ACTIVITY
Set down, exactly, every line from the top of the listing through the one holding "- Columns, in".

### COLLECTED DATA ###

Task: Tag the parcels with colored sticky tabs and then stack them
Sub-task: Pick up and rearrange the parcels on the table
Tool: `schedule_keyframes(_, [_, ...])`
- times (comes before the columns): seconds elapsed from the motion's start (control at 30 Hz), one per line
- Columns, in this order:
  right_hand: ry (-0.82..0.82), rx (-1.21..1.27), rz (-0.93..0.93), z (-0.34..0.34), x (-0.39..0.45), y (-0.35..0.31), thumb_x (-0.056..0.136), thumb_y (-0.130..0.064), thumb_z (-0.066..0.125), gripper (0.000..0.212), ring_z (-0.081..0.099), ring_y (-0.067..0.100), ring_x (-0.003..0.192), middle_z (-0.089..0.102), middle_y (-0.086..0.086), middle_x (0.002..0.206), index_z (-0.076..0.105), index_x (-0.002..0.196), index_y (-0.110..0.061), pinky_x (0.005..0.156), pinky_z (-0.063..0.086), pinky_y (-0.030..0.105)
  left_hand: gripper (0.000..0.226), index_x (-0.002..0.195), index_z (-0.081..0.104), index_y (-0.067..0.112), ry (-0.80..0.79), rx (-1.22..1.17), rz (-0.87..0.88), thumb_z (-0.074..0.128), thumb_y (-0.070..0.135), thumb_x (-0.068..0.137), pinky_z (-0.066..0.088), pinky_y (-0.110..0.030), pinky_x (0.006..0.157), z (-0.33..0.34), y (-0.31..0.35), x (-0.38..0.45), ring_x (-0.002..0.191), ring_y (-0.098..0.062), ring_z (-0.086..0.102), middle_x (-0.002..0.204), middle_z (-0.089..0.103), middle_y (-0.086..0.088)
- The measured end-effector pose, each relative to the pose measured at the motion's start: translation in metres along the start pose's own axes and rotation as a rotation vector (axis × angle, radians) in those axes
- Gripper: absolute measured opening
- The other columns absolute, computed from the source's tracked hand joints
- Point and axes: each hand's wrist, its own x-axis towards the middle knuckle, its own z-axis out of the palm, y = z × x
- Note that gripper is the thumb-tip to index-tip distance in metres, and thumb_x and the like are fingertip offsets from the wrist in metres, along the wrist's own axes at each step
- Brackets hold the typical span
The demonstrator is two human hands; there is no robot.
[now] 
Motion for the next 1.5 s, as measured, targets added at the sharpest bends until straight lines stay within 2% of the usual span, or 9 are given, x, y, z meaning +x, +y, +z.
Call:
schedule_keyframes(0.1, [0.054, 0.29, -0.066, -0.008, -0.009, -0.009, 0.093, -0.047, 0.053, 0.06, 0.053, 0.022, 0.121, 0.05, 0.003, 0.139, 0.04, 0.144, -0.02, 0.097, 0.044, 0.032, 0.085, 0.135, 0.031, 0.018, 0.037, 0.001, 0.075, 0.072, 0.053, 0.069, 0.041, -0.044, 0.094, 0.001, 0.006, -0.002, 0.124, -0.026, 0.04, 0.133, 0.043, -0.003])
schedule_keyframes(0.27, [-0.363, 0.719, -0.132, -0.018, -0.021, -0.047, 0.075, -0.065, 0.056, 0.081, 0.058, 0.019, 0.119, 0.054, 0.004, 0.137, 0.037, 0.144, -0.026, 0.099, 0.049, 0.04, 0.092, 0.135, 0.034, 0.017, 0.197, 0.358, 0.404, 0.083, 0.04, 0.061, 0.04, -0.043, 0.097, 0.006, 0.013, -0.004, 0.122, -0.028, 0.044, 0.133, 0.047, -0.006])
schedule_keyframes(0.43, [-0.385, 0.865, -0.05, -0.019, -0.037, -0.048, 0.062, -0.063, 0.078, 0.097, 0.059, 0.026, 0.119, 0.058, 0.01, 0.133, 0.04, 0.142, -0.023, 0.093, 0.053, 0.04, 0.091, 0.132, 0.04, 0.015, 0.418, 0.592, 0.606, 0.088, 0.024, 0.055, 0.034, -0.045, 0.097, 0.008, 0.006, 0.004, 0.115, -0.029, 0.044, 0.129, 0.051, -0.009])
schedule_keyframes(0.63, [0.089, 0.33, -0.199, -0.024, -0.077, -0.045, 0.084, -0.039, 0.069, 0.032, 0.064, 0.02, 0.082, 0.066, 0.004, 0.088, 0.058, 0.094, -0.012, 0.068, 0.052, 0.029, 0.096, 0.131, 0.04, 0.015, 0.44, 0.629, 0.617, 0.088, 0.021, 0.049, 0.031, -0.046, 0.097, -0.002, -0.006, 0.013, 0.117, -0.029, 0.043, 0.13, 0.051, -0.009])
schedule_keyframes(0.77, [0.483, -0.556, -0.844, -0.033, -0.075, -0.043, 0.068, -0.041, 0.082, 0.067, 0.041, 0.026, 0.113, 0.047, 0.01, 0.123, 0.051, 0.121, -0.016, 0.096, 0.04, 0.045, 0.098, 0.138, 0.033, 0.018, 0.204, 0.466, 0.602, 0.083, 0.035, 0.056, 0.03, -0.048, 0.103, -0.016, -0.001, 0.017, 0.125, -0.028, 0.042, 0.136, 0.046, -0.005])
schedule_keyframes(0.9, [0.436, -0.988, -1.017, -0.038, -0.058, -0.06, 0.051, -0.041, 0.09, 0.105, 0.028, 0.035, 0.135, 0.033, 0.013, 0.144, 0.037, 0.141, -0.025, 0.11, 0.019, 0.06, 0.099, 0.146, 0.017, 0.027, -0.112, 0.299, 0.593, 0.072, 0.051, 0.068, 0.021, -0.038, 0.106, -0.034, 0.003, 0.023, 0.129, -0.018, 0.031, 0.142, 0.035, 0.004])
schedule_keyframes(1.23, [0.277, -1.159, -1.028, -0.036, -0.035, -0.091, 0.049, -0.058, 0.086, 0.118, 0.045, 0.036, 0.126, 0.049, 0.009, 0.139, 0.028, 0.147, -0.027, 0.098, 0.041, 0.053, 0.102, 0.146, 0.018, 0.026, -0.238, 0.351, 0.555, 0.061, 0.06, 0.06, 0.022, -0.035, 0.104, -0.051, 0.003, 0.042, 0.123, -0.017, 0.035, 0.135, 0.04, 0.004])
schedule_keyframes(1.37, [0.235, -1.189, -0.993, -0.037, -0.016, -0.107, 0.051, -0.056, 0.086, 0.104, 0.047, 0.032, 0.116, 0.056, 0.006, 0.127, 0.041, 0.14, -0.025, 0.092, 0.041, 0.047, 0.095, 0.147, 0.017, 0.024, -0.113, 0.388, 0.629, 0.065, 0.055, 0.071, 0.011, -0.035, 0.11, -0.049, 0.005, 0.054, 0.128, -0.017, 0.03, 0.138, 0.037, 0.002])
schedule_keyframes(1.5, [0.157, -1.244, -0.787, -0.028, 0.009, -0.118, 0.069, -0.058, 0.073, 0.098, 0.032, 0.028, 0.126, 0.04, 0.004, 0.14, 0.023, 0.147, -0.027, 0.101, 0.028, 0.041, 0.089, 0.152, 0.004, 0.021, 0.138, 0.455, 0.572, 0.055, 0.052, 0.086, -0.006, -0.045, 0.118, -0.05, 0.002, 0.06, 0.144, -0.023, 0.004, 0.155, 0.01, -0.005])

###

TASK RESULT
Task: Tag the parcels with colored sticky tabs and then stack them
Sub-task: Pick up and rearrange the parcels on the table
Tool: `schedule_keyframes(_, [_, ...])`
- times (comes before the columns): seconds elapsed from the motion's start (control at 30 Hz), one per line
- Columns, in this order:

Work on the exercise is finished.